Exercise = All lines from the one containing "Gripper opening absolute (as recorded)" through the final line of the listing below are to be retyped exactly; nothing else goes in the result.

Supplied material =
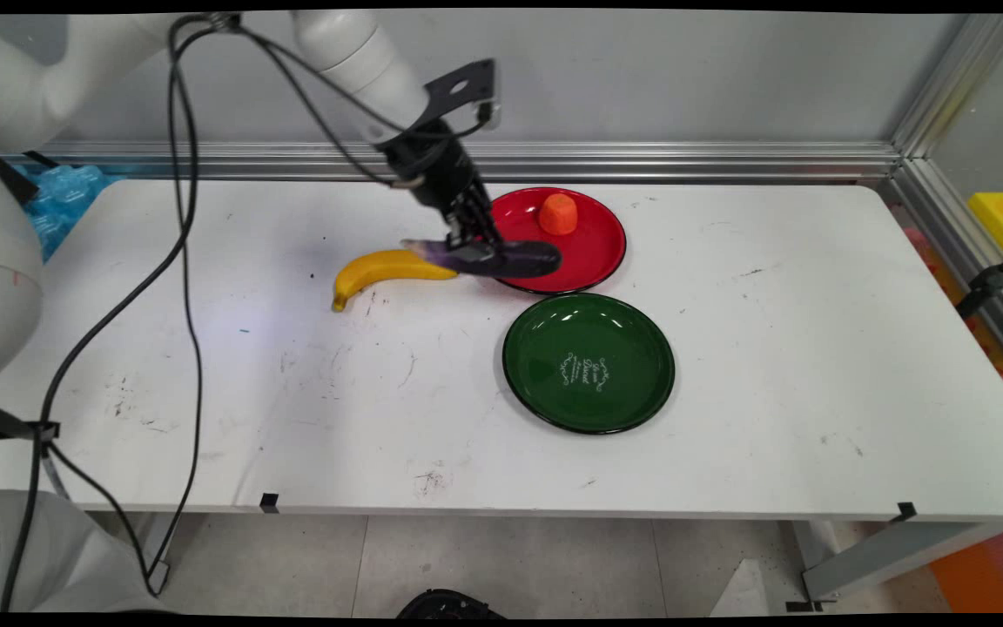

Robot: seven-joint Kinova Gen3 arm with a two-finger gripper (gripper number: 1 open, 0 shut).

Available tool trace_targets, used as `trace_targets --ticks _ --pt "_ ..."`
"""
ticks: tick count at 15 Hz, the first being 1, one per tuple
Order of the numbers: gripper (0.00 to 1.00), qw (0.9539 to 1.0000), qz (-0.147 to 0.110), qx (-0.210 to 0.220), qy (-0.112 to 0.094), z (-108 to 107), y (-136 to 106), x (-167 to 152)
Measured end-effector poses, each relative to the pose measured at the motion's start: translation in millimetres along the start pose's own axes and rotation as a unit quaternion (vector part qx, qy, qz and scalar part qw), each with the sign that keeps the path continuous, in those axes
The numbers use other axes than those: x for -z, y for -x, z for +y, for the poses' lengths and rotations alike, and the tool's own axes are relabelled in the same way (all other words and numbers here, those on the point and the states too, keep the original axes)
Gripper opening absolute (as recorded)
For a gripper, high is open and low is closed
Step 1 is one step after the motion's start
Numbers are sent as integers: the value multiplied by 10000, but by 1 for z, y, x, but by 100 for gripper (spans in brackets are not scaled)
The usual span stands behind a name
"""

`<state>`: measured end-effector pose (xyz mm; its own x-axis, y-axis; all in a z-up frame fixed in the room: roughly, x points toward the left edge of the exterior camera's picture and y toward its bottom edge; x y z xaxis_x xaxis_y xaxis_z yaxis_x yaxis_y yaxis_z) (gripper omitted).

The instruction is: Place the picked object on the table

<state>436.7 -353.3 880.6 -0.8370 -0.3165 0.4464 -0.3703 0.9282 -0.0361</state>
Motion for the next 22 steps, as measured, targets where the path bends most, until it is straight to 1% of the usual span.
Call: trace_targets --ticks 2,5,8,12,17,22 --pt "0 10000 -74 -26 -17 13 18 1" --pt "0 9998 -153 -63 -91 22 39 -1" --pt "0 9996 -211 -66 -159 24 55 -4" --pt "0 9994 -281 -34 -198 23 74 -13" --pt "0 9993 -301 34 -208 20 88 -28" --pt "0 9994 -244 102 -227 17 96 -41"
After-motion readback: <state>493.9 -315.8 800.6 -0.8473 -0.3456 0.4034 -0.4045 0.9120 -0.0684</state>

Task result =
Gripper opening absolute (as recorded)
For a gripper, high is open and low is closed
Step 1 is one step after the motion's start
Numbers are sent as integers: the value multiplied by 10000, but by 1 for z, y, x, but by 100 for gripper (spans in brackets are not scaled)
The usual span stands behind a name
"""

`<state>`: measured end-effector pose (xyz mm; its own x-axis, y-axis; all in a z-up frame fixed in the room: roughly, x points toward the left edge of the exterior camera's picture and y toward its bottom edge; x y z xaxis_x xaxis_y xaxis_z yaxis_x yaxis_y yaxis_z) (gripper omitted).

The instruction is: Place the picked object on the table

<state>436.7 -353.3 880.6 -0.8370 -0.3165 0.4464 -0.3703 0.9282 -0.0361</state>
Motion for the next 22 steps, as measured, targets where the path bends most, until it is straight to 1% of the usual span.
Call: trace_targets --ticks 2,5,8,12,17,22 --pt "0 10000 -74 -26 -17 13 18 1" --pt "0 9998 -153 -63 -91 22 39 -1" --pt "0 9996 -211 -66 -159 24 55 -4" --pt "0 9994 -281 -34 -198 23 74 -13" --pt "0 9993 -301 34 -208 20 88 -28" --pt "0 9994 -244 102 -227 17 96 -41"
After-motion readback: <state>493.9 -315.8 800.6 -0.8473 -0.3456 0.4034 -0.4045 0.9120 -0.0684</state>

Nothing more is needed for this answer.